What lines of the data below hold "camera"? Show them.

(Beginning of Dataset extract)

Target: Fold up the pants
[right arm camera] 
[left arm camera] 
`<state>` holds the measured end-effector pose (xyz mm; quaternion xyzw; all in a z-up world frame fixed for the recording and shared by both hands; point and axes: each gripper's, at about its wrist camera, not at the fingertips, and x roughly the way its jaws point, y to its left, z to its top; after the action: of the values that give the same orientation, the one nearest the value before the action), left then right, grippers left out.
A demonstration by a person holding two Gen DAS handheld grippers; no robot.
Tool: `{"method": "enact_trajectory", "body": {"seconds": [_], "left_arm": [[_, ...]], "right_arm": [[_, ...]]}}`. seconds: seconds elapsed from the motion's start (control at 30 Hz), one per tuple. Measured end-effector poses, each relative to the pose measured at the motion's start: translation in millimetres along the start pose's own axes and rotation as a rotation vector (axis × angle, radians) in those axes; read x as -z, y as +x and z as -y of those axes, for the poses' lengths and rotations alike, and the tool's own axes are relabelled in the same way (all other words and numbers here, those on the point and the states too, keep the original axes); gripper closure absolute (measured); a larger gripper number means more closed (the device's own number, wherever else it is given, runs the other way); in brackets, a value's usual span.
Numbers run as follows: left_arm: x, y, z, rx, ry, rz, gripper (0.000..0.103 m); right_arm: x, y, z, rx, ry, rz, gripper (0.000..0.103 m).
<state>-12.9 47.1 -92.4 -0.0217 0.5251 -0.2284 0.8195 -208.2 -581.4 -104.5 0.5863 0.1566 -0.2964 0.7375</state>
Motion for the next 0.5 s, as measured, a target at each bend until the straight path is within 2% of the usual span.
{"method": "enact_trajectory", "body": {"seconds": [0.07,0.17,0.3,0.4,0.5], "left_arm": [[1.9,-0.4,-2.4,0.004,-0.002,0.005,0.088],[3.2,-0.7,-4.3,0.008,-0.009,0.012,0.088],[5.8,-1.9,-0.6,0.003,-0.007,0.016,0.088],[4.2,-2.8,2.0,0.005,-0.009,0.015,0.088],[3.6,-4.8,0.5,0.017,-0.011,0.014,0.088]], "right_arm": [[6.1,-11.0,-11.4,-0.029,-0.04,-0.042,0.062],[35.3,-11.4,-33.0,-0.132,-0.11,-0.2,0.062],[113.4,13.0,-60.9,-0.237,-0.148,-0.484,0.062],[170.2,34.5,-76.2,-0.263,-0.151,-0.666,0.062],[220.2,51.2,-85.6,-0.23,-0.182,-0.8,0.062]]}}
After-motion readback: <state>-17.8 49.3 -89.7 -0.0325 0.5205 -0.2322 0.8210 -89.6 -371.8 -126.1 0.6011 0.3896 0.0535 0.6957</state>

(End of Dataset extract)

Response area:
[right arm camera] 
[left arm camera] 
`<state>` holds the measured end-effector pose (xyz mm; quaternion xyzw; all in a z-up world frame fixed for the recording and shared by both hands; point and axes: each gripper's, at about its wrist camera, not at the fingertips, and x roughly the way its jaws point, y to its left, z to its top; after the action: of the values that give the same orientation, the one nearest the value before the action), left then right, grippers left out.

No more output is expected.